In Nepal, the walking of migrant wage laborers has reignited a public and intellectual discussion about the nature of the Nepali state currently run by the communist leaders. It has made anew the debates about “citizenship” and “non-citizenship,” and crystalized the distinctions between who can stay home and who must be on the street for a daily survival. Their act of walking has encouraged the need to critically examine the concepts of “lockdown,” “crisis,” “citizenship,” “state of emergency,” and “social distancing” in search of their multiple meanings and implications. It has renewed and revitalized the concerns around social and economic inequalities. It has also led to questioning the country’s relatively new and hard-fought democracy, which has poor peoples’ sweat and blood on its back. 
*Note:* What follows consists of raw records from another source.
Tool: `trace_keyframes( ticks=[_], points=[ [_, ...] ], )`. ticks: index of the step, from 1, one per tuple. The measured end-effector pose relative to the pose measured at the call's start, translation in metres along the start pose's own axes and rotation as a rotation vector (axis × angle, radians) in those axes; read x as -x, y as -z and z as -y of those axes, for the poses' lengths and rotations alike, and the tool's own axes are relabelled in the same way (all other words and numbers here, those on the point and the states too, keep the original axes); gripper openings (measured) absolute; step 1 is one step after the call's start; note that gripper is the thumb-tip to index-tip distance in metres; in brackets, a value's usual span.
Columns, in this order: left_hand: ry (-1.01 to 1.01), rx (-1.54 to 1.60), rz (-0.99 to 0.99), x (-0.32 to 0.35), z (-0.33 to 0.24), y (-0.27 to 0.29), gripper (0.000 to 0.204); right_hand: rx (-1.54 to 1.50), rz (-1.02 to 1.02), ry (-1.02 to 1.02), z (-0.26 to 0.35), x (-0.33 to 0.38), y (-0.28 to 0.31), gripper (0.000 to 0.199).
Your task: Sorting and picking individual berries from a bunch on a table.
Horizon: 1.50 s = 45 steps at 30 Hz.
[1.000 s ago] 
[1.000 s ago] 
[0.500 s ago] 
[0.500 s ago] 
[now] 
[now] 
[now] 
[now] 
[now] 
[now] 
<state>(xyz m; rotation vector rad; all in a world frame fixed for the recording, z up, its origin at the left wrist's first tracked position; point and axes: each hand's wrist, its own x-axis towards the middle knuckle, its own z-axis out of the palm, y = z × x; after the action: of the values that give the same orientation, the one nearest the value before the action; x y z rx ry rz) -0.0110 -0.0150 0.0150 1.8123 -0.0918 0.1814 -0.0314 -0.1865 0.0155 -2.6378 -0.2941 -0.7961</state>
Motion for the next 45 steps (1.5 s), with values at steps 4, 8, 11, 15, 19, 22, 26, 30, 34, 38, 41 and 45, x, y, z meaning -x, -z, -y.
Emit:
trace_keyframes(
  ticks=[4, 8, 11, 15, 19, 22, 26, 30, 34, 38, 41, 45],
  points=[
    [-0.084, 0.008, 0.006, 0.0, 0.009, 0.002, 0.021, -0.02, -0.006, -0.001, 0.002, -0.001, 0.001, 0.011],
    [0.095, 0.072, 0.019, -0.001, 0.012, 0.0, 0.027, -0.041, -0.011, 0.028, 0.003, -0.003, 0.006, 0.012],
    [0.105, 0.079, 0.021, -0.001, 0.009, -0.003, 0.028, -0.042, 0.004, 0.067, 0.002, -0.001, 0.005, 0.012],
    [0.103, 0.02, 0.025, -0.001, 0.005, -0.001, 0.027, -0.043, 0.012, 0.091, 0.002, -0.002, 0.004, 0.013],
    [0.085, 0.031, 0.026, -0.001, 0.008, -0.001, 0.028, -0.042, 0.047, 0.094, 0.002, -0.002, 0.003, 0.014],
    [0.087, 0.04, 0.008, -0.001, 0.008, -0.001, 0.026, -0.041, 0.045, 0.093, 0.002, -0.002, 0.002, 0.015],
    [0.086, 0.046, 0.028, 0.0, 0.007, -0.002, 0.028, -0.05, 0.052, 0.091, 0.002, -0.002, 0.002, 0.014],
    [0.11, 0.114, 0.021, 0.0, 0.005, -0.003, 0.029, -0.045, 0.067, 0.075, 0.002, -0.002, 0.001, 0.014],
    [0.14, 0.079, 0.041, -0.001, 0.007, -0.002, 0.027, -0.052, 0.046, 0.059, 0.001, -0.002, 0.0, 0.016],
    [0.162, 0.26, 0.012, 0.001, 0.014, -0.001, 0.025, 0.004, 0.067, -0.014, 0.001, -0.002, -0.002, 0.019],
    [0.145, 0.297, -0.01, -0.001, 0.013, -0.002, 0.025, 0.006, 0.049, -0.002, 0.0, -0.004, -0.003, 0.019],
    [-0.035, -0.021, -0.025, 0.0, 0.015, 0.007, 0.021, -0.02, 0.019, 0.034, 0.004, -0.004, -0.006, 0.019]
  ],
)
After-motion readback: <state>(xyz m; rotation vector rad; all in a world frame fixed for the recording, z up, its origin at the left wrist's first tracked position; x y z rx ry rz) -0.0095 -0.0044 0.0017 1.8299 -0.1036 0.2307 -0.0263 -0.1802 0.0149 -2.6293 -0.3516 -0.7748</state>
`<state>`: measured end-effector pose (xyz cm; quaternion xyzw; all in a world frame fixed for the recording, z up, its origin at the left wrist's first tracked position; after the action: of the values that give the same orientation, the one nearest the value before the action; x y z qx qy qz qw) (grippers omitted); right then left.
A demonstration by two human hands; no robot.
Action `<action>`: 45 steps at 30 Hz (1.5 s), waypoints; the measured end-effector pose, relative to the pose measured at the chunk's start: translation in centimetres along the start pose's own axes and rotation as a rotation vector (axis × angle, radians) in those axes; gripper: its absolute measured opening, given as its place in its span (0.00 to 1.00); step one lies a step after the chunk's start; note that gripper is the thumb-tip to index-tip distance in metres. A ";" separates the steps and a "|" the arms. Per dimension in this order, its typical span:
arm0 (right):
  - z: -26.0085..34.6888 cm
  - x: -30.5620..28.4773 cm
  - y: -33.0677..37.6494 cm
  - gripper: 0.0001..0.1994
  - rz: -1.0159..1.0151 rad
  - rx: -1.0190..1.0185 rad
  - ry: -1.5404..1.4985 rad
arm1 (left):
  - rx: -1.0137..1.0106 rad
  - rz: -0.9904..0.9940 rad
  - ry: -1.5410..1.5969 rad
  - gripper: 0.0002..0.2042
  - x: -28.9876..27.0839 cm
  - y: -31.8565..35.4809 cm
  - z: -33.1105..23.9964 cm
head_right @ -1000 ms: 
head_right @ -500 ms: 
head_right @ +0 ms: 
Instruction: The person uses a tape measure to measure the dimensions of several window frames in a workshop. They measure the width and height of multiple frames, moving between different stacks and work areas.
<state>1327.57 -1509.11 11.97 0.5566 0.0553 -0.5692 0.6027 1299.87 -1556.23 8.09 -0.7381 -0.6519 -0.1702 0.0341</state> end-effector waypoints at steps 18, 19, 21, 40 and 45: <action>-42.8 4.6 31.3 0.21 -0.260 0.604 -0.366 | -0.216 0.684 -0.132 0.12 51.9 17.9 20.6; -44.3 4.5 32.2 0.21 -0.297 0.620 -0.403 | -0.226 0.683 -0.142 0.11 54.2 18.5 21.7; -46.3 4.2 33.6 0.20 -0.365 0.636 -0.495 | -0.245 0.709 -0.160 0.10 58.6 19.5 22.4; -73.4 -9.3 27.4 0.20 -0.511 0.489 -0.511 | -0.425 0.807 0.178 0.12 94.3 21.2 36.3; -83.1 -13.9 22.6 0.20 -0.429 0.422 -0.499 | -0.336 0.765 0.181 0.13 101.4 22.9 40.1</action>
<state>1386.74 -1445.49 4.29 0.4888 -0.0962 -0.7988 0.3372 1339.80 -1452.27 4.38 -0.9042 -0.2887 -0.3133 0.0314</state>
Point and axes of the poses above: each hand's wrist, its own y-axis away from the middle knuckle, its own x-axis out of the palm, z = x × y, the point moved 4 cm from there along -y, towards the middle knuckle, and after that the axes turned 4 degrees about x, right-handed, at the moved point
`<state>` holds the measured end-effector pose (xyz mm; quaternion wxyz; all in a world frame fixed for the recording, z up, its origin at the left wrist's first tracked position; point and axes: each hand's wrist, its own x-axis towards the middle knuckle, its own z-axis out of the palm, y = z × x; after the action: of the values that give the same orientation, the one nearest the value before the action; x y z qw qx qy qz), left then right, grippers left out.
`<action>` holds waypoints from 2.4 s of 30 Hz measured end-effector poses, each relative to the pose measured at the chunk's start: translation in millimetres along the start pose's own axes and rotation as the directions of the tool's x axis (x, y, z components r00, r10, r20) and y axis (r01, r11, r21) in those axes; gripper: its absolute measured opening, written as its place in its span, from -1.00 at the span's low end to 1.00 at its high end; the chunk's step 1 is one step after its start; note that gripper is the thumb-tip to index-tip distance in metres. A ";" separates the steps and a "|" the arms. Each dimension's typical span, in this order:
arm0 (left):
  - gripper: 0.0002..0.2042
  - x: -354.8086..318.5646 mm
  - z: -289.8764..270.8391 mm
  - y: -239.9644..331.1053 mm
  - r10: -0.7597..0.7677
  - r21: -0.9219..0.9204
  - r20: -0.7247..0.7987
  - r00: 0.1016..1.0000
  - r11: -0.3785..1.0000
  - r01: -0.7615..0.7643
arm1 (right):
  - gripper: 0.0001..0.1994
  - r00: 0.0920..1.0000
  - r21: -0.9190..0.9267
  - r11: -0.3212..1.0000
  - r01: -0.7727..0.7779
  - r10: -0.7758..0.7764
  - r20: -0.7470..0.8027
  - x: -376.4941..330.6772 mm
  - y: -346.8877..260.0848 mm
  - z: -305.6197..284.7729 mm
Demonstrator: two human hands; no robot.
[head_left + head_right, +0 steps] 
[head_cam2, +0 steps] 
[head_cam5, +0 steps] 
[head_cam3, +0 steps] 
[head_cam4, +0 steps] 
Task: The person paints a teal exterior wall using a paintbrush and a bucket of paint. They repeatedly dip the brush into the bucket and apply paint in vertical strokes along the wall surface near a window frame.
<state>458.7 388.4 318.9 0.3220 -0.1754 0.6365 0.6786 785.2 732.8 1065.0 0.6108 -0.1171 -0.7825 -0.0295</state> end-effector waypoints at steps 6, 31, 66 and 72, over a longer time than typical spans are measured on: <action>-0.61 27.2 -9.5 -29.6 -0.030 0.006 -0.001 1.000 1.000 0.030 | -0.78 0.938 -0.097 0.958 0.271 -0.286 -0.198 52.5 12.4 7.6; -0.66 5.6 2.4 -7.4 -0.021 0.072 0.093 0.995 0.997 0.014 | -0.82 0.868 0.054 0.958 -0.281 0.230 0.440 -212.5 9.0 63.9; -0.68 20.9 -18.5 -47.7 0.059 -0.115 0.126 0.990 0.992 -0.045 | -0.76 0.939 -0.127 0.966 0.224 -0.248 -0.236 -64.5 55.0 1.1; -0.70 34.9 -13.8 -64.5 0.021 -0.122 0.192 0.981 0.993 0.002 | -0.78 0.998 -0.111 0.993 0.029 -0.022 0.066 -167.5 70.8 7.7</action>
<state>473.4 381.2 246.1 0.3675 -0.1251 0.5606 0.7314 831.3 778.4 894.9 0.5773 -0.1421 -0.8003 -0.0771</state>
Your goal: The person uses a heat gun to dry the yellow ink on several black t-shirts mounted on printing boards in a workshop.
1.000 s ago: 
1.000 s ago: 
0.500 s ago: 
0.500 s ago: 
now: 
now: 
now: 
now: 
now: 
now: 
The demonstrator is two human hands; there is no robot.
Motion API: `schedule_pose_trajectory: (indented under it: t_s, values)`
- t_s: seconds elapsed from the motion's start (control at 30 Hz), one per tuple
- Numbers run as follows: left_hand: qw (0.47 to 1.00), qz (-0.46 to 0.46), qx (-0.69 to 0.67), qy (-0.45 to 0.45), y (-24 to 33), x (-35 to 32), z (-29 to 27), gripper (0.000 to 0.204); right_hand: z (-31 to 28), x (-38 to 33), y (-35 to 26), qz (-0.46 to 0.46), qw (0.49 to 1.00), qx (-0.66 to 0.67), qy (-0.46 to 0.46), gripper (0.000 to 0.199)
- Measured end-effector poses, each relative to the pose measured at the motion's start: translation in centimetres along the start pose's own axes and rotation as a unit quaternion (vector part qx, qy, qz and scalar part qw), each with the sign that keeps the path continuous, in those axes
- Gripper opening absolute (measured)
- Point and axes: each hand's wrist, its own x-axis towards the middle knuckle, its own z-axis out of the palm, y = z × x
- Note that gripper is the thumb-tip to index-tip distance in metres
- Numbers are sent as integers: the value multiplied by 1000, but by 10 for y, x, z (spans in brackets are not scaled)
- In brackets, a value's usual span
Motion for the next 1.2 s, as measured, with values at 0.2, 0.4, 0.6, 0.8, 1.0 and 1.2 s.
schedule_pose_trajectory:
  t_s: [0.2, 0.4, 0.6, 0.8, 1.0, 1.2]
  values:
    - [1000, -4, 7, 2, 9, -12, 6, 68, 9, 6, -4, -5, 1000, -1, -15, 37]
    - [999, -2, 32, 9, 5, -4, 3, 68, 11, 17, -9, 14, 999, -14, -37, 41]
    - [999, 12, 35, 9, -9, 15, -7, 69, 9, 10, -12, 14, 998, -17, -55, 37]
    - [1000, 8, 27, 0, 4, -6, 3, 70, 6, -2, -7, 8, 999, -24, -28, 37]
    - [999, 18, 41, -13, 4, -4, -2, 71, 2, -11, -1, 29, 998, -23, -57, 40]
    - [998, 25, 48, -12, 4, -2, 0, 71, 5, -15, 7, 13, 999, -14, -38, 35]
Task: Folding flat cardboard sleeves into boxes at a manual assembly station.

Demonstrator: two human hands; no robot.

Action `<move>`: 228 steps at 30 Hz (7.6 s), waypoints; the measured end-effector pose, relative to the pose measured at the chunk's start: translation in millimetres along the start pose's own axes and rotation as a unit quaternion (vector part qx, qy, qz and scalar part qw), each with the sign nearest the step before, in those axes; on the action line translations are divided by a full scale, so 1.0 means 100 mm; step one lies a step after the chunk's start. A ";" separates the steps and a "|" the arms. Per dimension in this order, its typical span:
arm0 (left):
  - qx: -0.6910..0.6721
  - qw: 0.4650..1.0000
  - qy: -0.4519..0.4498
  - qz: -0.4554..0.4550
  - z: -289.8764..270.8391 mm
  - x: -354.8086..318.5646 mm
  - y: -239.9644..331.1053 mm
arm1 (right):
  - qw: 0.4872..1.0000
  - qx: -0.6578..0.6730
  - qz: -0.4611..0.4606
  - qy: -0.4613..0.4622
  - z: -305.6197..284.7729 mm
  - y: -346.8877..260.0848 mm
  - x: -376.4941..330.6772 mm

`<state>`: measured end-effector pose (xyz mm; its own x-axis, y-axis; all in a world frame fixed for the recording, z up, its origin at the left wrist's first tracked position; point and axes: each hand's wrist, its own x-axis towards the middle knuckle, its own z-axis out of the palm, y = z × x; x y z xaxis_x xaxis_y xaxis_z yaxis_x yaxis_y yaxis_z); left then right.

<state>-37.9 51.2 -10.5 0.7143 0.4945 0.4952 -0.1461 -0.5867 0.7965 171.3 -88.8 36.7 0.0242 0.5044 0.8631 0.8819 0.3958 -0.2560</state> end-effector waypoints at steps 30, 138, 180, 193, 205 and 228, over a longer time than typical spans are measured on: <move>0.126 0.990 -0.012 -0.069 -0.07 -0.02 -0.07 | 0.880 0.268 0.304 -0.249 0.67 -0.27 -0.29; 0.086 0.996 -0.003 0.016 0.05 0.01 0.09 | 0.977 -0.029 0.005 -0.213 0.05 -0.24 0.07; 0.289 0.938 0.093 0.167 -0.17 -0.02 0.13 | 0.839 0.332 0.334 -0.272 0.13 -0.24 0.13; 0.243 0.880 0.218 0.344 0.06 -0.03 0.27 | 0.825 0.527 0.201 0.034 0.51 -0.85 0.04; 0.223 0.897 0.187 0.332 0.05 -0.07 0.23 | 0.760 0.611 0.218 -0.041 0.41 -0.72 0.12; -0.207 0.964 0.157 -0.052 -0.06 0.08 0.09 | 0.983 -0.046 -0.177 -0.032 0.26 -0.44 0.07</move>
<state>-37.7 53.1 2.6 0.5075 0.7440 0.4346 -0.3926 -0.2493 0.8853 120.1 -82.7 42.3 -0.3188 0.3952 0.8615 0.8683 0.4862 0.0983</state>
Cultural analysis of a mundane act

Given that poor people’s walk has revealed the uneven precarity of the pandemic, I believe that cultural-political analysis of walking can offer us the knowledge and understanding about the implications of globally invasive contagion in the bodily and sensory levels. There is so much talk in the media about how this crisis will result in economic recession, or how this will change global order, but not enough about what it means in relation to the body, sensorium, and everyday mundane practices. The actions of walking and mobility are not natural dispositions. Rather, they are culturally and politically meaningful acts and embody specific subject positions. For example, whether it is a mass demonstration, rally, protest, or march, walking has long been associated with political messages of human rights, democracy, individual freedom, environmental sustainability, healthy life, and the like. In the context of an ongoing crisis, an attention to the embodied practice of walking can show us not just the multiplicity of social lives, but also the uneven impacts of the pandemic among poor and vulnerable populations.  

This pandemic has made human lives upside down, and it has posed so much uncertainties to our lived present and imagined future. In doing so, it has also reminded us not to take things for granted. Neither the virus nor the social responses to mitigate its spread have the same effects across populations. There is only one pandemic for some, but for others there are many.